**Exercise requirements**
Across the listing below, how many lines have the word "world" in them? Provide only the number.

**Data**
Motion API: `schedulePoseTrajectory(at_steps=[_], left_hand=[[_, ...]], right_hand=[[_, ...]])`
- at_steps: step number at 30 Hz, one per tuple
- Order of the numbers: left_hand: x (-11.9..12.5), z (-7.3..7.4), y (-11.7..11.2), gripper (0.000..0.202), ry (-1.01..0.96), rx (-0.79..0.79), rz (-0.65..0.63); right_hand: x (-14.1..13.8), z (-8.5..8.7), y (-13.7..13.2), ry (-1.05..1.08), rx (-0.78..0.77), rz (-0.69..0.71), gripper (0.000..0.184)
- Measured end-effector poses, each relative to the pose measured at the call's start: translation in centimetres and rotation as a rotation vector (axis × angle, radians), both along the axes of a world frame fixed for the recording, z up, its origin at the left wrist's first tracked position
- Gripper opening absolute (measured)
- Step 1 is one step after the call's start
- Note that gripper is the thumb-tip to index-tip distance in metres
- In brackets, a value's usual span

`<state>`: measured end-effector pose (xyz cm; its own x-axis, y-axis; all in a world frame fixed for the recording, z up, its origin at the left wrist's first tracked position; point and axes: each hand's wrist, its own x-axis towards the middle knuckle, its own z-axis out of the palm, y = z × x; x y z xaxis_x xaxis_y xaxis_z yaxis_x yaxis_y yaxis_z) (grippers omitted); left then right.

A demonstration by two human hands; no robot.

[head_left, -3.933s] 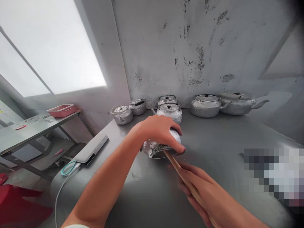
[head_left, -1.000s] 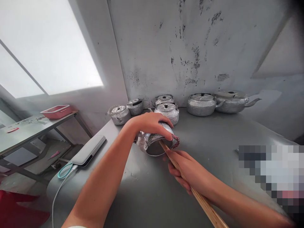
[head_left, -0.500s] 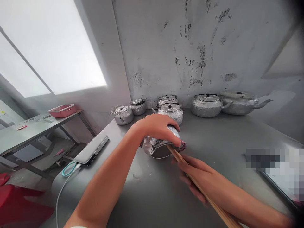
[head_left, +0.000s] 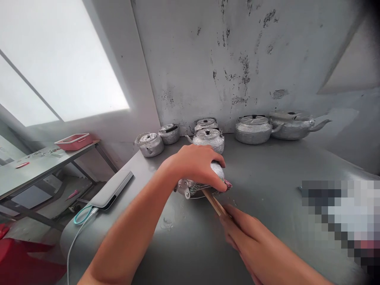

**Response to this task**
2